__Required action__
No pictures belong in the copy, but every line of the material below must be reproduced exactly.

__Data__
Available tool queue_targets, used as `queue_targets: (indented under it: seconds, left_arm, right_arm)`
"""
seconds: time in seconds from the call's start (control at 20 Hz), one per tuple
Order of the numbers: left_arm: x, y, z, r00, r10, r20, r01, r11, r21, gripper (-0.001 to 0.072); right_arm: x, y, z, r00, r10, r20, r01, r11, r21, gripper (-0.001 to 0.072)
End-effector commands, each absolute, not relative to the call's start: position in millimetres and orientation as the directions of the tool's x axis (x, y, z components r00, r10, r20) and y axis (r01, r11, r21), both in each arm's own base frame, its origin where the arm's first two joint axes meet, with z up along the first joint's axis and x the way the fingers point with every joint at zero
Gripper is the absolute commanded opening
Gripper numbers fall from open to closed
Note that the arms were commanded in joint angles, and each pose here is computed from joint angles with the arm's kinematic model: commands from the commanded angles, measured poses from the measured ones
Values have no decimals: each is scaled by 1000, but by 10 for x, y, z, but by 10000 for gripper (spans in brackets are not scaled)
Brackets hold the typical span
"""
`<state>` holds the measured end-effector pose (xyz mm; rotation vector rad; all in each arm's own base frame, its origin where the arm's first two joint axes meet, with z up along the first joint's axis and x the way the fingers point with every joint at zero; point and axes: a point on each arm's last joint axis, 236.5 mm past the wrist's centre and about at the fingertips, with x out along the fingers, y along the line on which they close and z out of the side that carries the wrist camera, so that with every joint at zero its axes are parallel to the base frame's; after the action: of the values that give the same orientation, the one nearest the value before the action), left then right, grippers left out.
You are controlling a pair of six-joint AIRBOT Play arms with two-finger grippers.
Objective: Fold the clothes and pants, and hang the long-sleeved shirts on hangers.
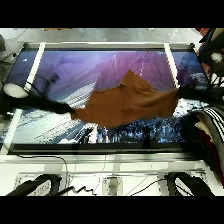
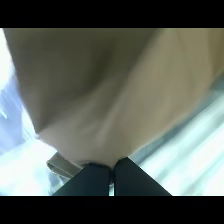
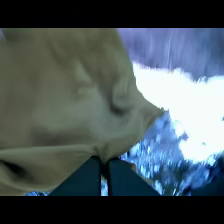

__Response below__
Available tool queue_targets, used as `queue_targets: (indented under it: seconds, left_arm, right_arm)`
"""
seconds: time in seconds from the call's start (control at 20 Hz), one per tuple
Order of the numbers: left_arm: x, y, z, r00, r10, r20, r01, r11, r21, gripper (-0.001 to 0.072); right_arm: x, y, z, r00, r10, r20, r01, r11, r21, gripper (-0.001 to 0.072)
End-effector commands, each absolute, not relative to the call's start: position in millimetres and orientation as the directions of the tool's x axis (x, y, z components r00, r10, r20) and y axis (r01, r11, r21), both in each arm's own base frame, its origin where the arm's first two joint axes meet, with z up along the first joint's axis and x the way the fingers point with every joint at zero
Gripper is the absolute commanded opening
Gripper numbers fall from open to closed
Note that the arms were commanded in joint angles, and each pose here is computed from joint angles with the arm's kinematic model: commands from the commanded angles, measured poses from the measured ones
Values have no decimals: each is scaled by 1000, but by 10 for x, y, z, but by 10000 for gripper (spans in brackets are not scaled)
Brackets hold the typical span
"""
`<state>` holds the measured end-effector pose (xyz mm; rotation vector rad; all in each arm's own base frame, its origin where the arm's first two joint axes meet, with z up along the first joint's axis and x the way the fingers point with every joint at zero; point and axes: a point on each arm's last joint axis, 236.5 mm past the wrist's centre and about at the fingertips, with x out along the fingers, y along the line on which they close and z out of the side that carries the wrist camera, so that with every joint at zero its axes are parallel to the base frame's; after the action: of the values that give the same orientation, the one nearest the value before the action), left then right, grippers left out.
You are controlling a pair of six-joint AIRBOT Play arms with two-finger grippers.
Objective: Fold the clothes and pants, and hang the long-sleeved shirts on hangers.

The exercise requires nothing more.